Sharing with you a post I made today to a different audience…

__________

This is a disturbing anniversary. Today, June 17, is 50 years since President Nixon declared drugs “public enemy number one” — a speech that kicked off a massive and horribly damaging offensive that has continued to this day.

This is also a time when a whole lot of people are outraged at the notion of “critical race theory.” Why? Because they’ve been encouraged/duped by opportunistic politicians who wish to inflame partisan culture wars along with ridiculous non-issues like Mr. Potato Head and Dr. Seuss. (This will connect to the drug war. Patience.)

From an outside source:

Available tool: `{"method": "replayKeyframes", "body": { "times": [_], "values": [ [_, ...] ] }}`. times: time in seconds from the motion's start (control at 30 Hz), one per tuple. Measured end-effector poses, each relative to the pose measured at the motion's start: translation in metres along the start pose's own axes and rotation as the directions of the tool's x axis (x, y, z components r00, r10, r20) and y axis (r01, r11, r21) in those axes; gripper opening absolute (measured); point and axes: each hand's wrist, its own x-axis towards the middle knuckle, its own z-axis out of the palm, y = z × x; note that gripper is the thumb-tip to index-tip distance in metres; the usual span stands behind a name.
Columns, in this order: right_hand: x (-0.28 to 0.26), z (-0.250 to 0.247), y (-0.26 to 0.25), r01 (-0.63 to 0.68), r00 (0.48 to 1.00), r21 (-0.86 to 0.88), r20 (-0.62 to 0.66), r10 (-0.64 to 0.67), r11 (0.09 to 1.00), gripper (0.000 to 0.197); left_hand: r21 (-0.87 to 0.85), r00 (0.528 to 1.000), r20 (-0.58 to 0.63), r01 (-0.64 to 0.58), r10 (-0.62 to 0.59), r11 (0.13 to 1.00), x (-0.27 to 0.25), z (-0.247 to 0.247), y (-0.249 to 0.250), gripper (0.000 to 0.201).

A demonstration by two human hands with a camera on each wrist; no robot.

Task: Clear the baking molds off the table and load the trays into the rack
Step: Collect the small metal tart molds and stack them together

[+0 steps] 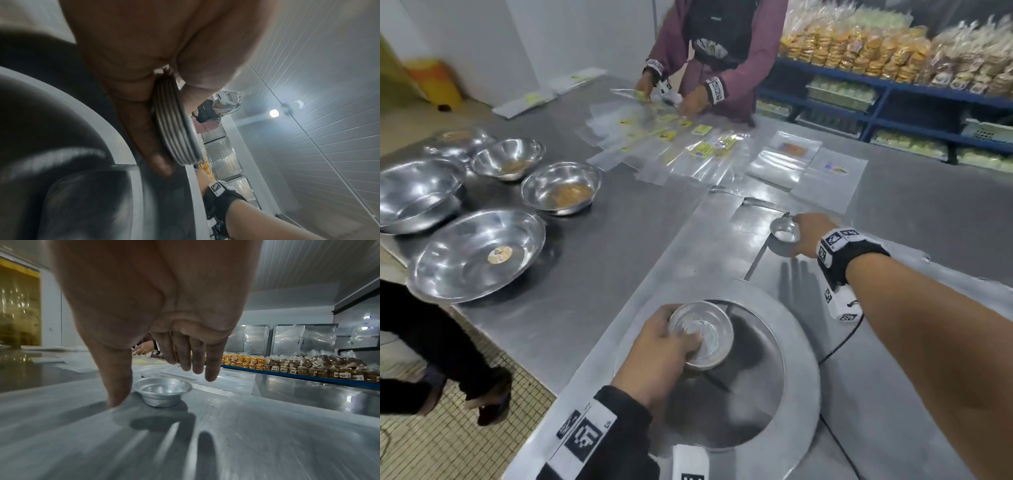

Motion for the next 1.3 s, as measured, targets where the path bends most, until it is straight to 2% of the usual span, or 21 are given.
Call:
{"method": "replayKeyframes", "body": {
  "times": [0.17, 0.3, 0.43, 0.57, 0.77, 1.0, 1.1, 1.23, 1.3],
  "values": [
    [0.041, 0.014, 0.004, -0.001, 0.999, -0.05, 0.032, 0.003, 0.999, 0.077, 0.008, 1.0, 0.019, -0.021, 0.021, 1.0, 0.007, 0.002, -0.01, 0.044],
    [0.064, 0.02, 0.008, 0.006, 0.998, -0.103, 0.059, 0.0, 0.995, 0.087, 0.039, 0.999, 0.025, -0.029, 0.028, 0.999, 0.013, 0.0, -0.014, 0.043],
    [0.052, 0.013, 0.003, 0.006, 0.999, -0.137, 0.036, -0.001, 0.991, 0.072, 0.037, 1.0, 0.005, -0.029, 0.029, 0.999, 0.018, 0.001, -0.016, 0.043],
    [0.028, 0.001, -0.003, 0.011, 0.998, -0.155, 0.059, -0.002, 0.988, 0.083, 0.026, 1.0, 0.013, -0.017, 0.017, 1.0, 0.012, 0.003, -0.015, 0.043],
    [-0.049, -0.045, -0.044, 0.137, 0.99, -0.121, 0.039, -0.133, 0.983, 0.097, -0.015, 0.999, 0.026, 0.046, -0.046, 0.999, -0.001, 0.002, -0.015, 0.055],
    [-0.171, -0.087, -0.096, 0.318, 0.948, -0.117, 0.044, -0.315, 0.941, 0.099, -0.1, 0.997, 0.052, 0.053, -0.048, 0.994, -0.049, -0.001, -0.001, 0.035],
    [-0.225, -0.089, -0.118, 0.391, 0.92, -0.114, 0.074, -0.385, 0.913, 0.098, -0.111, 0.997, 0.069, 0.029, -0.022, 0.993, -0.075, -0.003, 0.005, 0.026],
    [-0.289, -0.079, -0.139, 0.451, 0.891, -0.108, 0.111, -0.44, 0.886, 0.092, -0.136, 0.986, 0.169, 0.021, 0.002, 0.99, -0.113, -0.005, 0.012, 0.04],
    [-0.313, -0.07, -0.145, 0.461, 0.885, -0.085, 0.12, -0.45, 0.883, 0.091, -0.173, 0.978, 0.206, 0.056, -0.02, 0.983, -0.13, -0.008, 0.013, 0.038]
  ]
}}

Many who oppose critical race theory don’t know what it actually means.

Now, when it comes to things like cancel culture and critical race theory and other culture-war fodder, there is an actual need for informed discussion on the nuances and the real-versus-manufactured outrages, but we don’t see much of that. For our purposes here, I will define critical race theory as “a practice that examines America’s history of racism and how it still impacts the country today.” Simple.

That brings us back to the drug war. And while there are a lot of topics I avoid commenting on because I don’t know enough, the drug war is something I’ve been studying and writing about extensively for two decades.

Yes, some call this the 50th anniversary of the war on drugs, but that’s a bit arbitrary. The origins go back much further and they’re almost all steeped in racism. The war on drugs is an essential part of America’s history of racism.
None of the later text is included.